> WHAT YOU ARE ASKED TO DO:
Go through the listing and copy each line that has the string "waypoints" in it.

> SOURCE MATERIAL:
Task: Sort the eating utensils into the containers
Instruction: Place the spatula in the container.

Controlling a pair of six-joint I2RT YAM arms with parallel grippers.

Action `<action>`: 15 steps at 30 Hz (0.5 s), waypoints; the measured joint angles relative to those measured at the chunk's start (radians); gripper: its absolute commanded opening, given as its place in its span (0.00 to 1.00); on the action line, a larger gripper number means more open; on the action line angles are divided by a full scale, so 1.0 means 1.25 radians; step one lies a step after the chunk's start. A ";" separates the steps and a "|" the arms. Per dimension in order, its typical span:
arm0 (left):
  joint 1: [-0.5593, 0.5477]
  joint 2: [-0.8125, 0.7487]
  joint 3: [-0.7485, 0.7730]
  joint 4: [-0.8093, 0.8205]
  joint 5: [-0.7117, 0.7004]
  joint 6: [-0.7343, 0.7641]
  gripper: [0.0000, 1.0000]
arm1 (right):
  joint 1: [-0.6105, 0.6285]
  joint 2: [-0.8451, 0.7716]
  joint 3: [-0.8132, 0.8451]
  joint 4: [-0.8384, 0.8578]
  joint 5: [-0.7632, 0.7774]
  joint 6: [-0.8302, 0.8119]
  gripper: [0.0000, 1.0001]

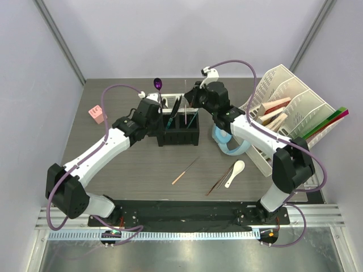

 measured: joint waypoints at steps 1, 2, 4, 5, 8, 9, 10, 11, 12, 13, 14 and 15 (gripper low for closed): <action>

> RESPONSE:
Action `<action>`: 15 steps at 30 Hz (0.5 s), waypoints; the measured joint angles relative to those measured at the chunk's start (radians); gripper: its absolute commanded opening, given as its place in its span (0.00 to 1.00); on the action line, a larger gripper number means more open; on the action line angles are divided by a full scale, so 1.0 means 1.25 radians; step one lies a step after the chunk's start. A ";" separates the steps and a "|" the arms. Per dimension in order, its typical span:
 measured: joint waypoints at steps 1, 2, 4, 5, 8, 9, 10, 11, 12, 13, 14 and 15 (gripper low for closed): <action>

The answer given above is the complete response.